EY Global has established an EY Global Privacy Statement (hereinafter, “EY Global Privacy Statement”). EYTAX complies with the EY Global Privacy Statement to the extent permitted under the Act and other applicable laws and regulations.
(3) Other specific privacy statements
EYTAX may provide separate privacy statements (which may include rules on the handling of personal information in contracts for specific services or in other documents; hereinafter, the “other specific privacy statements”), or may ask for consents, with regard to specific services that EYTAX offers. EYTAX will also comply with these other specific privacy statements.
(4) Collection and handling of personal information obtained from browsing and using EY websites
The cookie function can be disabled by changing the user’s browser settings. In addition, installing the Google Analytics Opt-out Browser Add-on will allow the user to change their browser settings and prevent the collection of user data through the use of Google Analytics. You may view Google’s statements and terms at the links below:
3. Collection and use of personal information
(1) EYTAX collects and handles personal information related to the services that it offers.
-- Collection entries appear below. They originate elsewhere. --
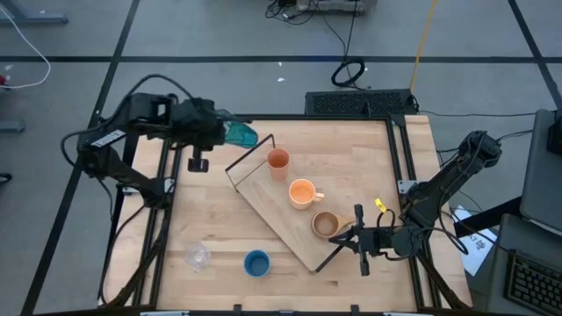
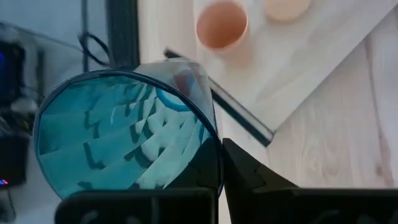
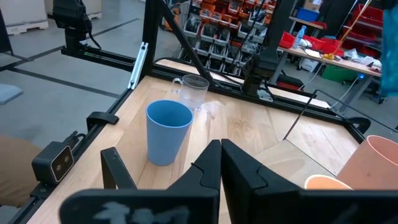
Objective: Stack small to large cups/mugs on shelf
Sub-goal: Put the blue glass on the shelf
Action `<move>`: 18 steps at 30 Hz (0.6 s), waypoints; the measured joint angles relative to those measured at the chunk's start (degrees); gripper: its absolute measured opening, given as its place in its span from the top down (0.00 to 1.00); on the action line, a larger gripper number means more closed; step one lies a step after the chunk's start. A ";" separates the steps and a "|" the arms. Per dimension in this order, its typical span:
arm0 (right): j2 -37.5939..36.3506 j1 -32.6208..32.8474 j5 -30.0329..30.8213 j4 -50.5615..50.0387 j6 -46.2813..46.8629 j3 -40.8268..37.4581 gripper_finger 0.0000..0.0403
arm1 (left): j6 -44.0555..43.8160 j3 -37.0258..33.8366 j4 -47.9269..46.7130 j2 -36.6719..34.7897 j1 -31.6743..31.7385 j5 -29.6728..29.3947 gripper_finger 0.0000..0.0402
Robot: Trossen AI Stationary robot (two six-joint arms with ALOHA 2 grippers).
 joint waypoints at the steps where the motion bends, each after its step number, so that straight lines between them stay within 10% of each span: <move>1: 0.00 0.00 0.00 0.00 0.02 0.00 1.00 | -0.30 1.19 -0.02 0.00 -0.83 -0.67 0.99; 18: 0.00 0.00 0.00 0.04 -0.09 0.00 1.00 | 1.95 13.44 4.60 -0.33 -12.14 -2.22 0.99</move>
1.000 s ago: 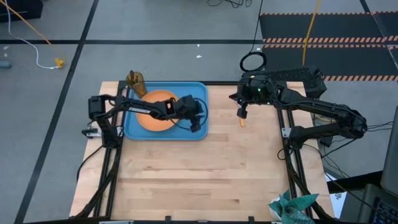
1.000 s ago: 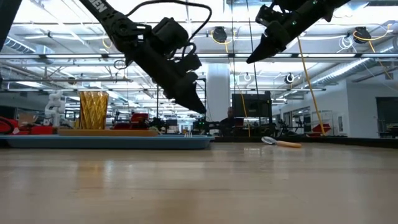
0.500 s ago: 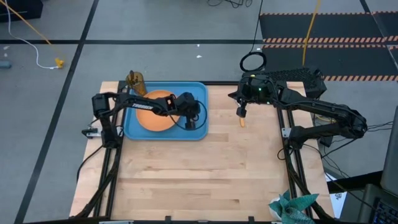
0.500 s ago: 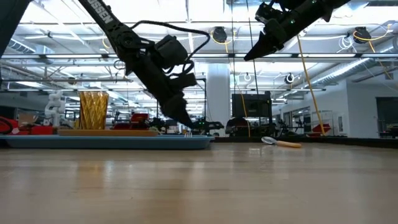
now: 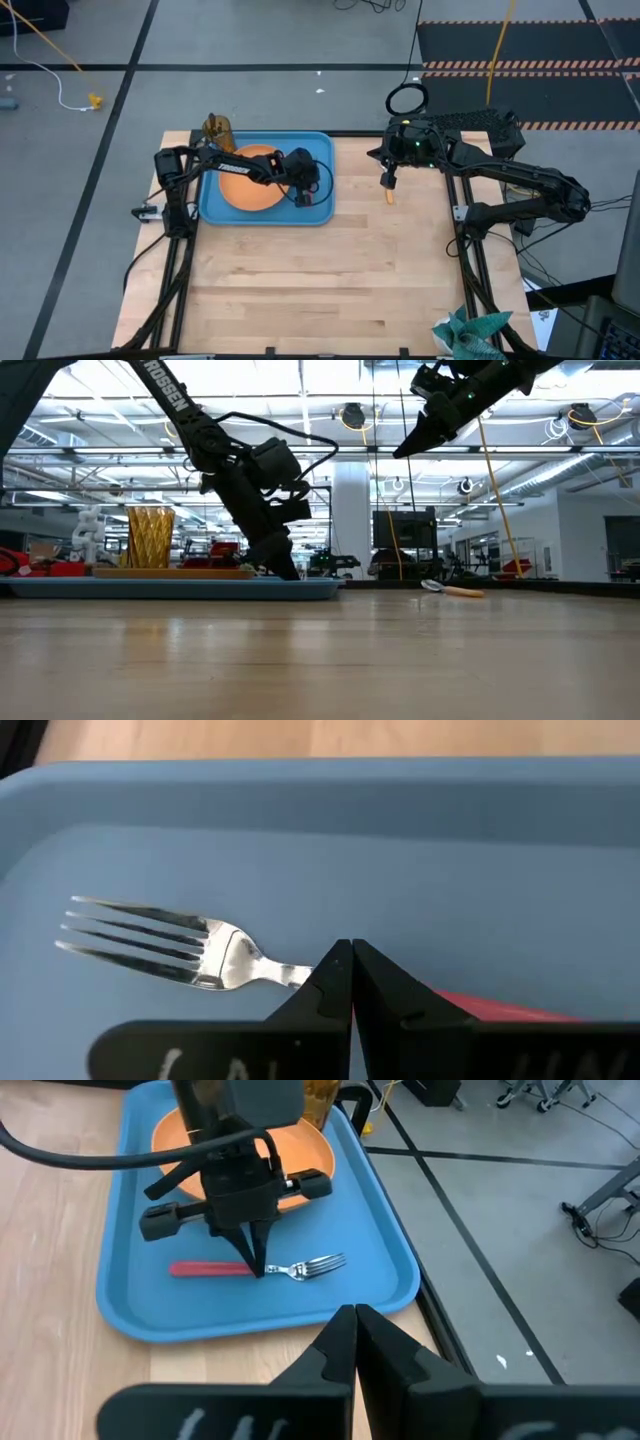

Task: Pick and place plate/cup/fork/spoon on tray
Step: Put the red fork on the blue tray

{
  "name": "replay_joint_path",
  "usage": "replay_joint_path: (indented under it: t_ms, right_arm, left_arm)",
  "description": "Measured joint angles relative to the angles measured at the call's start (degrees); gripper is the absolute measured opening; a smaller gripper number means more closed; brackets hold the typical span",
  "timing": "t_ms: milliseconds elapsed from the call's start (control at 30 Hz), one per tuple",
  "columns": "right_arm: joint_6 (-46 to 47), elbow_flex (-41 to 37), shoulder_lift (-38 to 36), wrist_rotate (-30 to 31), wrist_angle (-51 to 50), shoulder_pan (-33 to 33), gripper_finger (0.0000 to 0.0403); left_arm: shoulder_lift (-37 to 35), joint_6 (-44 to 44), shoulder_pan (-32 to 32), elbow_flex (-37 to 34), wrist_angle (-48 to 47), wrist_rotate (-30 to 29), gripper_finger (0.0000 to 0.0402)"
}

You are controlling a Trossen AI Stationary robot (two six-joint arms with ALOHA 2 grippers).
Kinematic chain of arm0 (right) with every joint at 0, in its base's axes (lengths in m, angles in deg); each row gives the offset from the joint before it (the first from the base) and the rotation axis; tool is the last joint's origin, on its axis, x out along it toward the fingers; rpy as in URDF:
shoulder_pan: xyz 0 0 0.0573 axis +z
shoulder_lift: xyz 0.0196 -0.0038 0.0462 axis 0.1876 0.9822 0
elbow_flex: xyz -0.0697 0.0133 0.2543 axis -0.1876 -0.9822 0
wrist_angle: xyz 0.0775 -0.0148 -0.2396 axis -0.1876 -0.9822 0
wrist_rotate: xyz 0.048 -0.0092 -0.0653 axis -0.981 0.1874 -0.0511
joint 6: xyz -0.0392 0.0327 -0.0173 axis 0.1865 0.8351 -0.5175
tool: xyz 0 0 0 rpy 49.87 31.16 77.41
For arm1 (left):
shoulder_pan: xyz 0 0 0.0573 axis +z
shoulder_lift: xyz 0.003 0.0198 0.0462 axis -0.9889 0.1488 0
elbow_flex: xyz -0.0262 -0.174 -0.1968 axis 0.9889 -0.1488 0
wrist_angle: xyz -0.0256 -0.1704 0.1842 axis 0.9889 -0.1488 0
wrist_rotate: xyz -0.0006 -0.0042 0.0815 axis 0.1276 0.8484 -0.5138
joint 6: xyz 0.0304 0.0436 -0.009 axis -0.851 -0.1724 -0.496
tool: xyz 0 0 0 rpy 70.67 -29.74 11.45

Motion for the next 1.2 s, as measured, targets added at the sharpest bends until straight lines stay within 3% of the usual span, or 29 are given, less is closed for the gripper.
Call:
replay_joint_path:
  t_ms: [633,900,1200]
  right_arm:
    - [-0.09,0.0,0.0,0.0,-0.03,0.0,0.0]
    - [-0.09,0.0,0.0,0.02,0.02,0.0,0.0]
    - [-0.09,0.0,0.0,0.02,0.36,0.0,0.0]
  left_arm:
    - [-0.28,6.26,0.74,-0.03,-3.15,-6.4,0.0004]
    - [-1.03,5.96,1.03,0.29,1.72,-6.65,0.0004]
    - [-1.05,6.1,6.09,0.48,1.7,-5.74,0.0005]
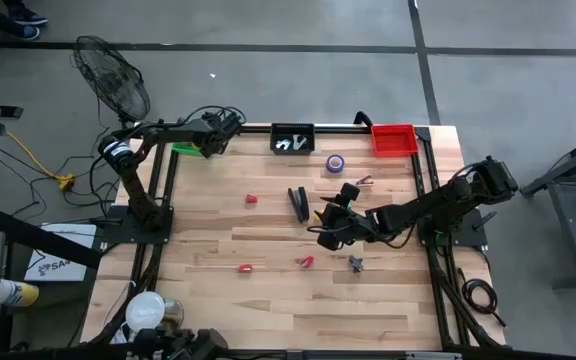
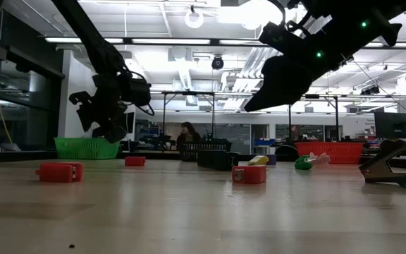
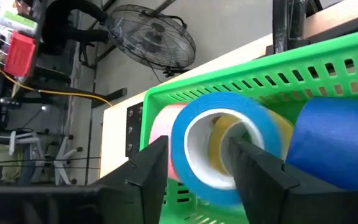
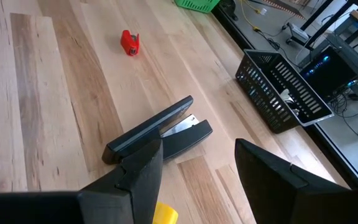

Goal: Pick and place Stapler, Stapler remover, tape
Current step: Put the light blue tape in the green bin, then put the top red stapler in the red bin

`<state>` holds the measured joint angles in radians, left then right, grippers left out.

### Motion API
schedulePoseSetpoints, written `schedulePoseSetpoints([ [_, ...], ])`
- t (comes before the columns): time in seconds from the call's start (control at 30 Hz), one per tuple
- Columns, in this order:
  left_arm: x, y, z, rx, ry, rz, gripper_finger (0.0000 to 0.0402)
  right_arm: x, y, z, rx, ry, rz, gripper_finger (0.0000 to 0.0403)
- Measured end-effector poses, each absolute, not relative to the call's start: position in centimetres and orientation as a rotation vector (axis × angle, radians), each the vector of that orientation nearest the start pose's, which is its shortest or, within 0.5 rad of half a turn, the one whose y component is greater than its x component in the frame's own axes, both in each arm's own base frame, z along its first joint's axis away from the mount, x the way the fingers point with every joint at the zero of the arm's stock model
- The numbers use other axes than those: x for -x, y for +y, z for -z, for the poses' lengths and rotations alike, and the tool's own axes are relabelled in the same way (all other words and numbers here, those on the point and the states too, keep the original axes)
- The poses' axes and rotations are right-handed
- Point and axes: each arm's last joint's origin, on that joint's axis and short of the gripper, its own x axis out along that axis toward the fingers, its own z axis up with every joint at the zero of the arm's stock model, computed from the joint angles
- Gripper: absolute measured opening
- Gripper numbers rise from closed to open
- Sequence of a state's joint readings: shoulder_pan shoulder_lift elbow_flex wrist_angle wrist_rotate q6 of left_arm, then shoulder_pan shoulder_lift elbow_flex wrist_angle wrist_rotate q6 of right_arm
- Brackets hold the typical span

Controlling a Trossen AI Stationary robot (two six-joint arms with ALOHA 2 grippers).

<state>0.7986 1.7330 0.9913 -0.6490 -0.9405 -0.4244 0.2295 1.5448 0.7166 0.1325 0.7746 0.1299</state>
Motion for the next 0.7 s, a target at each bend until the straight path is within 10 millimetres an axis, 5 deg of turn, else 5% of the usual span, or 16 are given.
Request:
schedulePoseSetpoints([
  [0.3,-18.3,22.0,-19.2,0.201,1.144,-1.691,0.0188,-28.8,4.6,-17.1,0.216,0.58,0.56,0.0193],
  [0.7,-17.6,20.2,-23.3,0.406,0.984,-1.421,0.0189,-28.8,4.6,-17.1,0.213,0.579,0.56,0.0193],
])
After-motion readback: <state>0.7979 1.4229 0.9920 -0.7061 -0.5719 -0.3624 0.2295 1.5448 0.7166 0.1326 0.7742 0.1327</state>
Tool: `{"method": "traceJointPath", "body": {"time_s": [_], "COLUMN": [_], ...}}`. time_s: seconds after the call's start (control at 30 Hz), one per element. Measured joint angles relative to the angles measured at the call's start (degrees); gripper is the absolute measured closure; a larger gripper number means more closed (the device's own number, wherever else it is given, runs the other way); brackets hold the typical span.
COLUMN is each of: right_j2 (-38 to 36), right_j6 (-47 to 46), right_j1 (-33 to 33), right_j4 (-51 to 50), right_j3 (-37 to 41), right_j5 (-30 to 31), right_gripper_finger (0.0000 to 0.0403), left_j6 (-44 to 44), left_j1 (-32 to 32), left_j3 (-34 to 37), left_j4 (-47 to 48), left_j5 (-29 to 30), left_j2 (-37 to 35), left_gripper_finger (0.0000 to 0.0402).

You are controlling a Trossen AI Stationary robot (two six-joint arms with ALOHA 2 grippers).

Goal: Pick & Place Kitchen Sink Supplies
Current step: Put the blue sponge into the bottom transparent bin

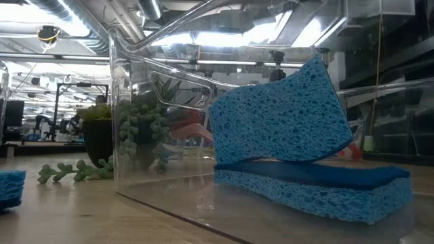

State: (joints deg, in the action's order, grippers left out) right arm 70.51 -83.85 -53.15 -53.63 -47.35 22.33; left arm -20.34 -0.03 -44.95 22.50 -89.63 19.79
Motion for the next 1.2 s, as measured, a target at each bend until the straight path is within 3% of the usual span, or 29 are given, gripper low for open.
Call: {"method": "traceJointPath", "body": {"time_s": [0.5, 0.8, 0.9, 1.2], "right_j2": [16.65, 26.65, 27.53, 23.57], "right_j6": [-1.57, -3.55, -4.31, -7.17], "right_j1": [0.02, 0.02, 0.02, 0.66], "right_j4": [-0.47, 0.04, 1.22, 4.17], "right_j3": [0.00, -0.31, -0.20, 0.00], "right_j5": [-0.05, -3.74, -3.82, -3.64], "right_gripper_finger": [0.0253, 0.0256, 0.0276, 0.0392], "left_j6": [-0.02, 0.02, -0.02, 0.01], "left_j1": [0.02, 0.00, 0.00, 0.02], "left_j3": [0.00, 0.00, 0.00, 0.00], "left_j4": [0.00, -0.02, -0.02, 0.00], "left_j5": [0.00, 0.00, -0.01, -0.01], "left_j2": [0.00, 0.00, 0.00, 0.00], "left_gripper_finger": [0.0395, 0.0395, 0.0395, 0.0395]}}
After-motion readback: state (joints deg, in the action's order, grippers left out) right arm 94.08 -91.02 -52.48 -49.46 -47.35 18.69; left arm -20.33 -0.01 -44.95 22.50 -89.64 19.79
Personal information includes:
a) information from which an individual can be identified (including name, age, gender, titles, contact information, and address); and
b) information provided by the data subject or by other individuals or entities that is required for EYTAX’s provision and administration of services (including logs of communications, usage and browsing when providing or using services and facilities, etc.).
(2) Please refer to the EY Global Privacy Statement and other specific privacy statements for further details on the categories of information processed for specific services.
4. Purposes of use of personal information
(1) Purposes of use of personal information
EYTAX collects and handles personal information for the following purposes:
a) to properly perform the services that it offers;
b) to respond to inquiries and requests;
c) to provide information on services, seminars and publications, etc.;
d) to comply with legal and regulatory obligations;
e) to conduct internal management functions such as conflicts checking, risk management and quality reviews;
f) to use IT, document management and archiving, and business tools and applications; for security; and to respond to emergencies or other problems;
g) to conduct analysis, research and development, and recommendations on the performance and improvement of services, as well as to enhance the services it offers; and
h) to select and hire personnel, and to manage personnel after hiring.
(2) Please refer to the EY Global Privacy Statement and other specific privacy statements for further details on the purposes for specific services.
5. Restrictions on use and provision
EYTAX will not use personal information for any purpose other than the purposes of use specified herein, or disclose personal information to any third party, unless the data subject’s consent is obtained, or disclosure is required by laws and regulations, or where there is a legitimate reason within the scope permitted by applicable laws and regulations.
6. Security control measures
EYTAX will take necessary measures to prevent leakage of, loss of, or damage to any personal information it collects, and to carry out other appropriate organizational, human, physical and technical security control of such collected personal information. EYTAX will securely handle collected personal information in accordance with any personal information protection policies. In addition, EYTAX will be cognizant of the requirements for its compliance with relevant laws and regulations, as well as the status and effectiveness of its security control measures, and will take remedial actions as necessary.
7. Support providers
EYTAX and other EY Member Firms may outsource the handling of personal data to other EY Member Firms or to external support providers for purposes such as:
a) administrative support, including printing, document preparation and management, archiving, and translation services;
b) accounting, finance and billing support;
c) information systems, including system management and security, data storage, business applications, and back-up or duplication and retention for business continuity/disaster recovery purposes;
d) conflicts checking, risk management and quality reviews; and
e) business analysis, research and development, and service improvements.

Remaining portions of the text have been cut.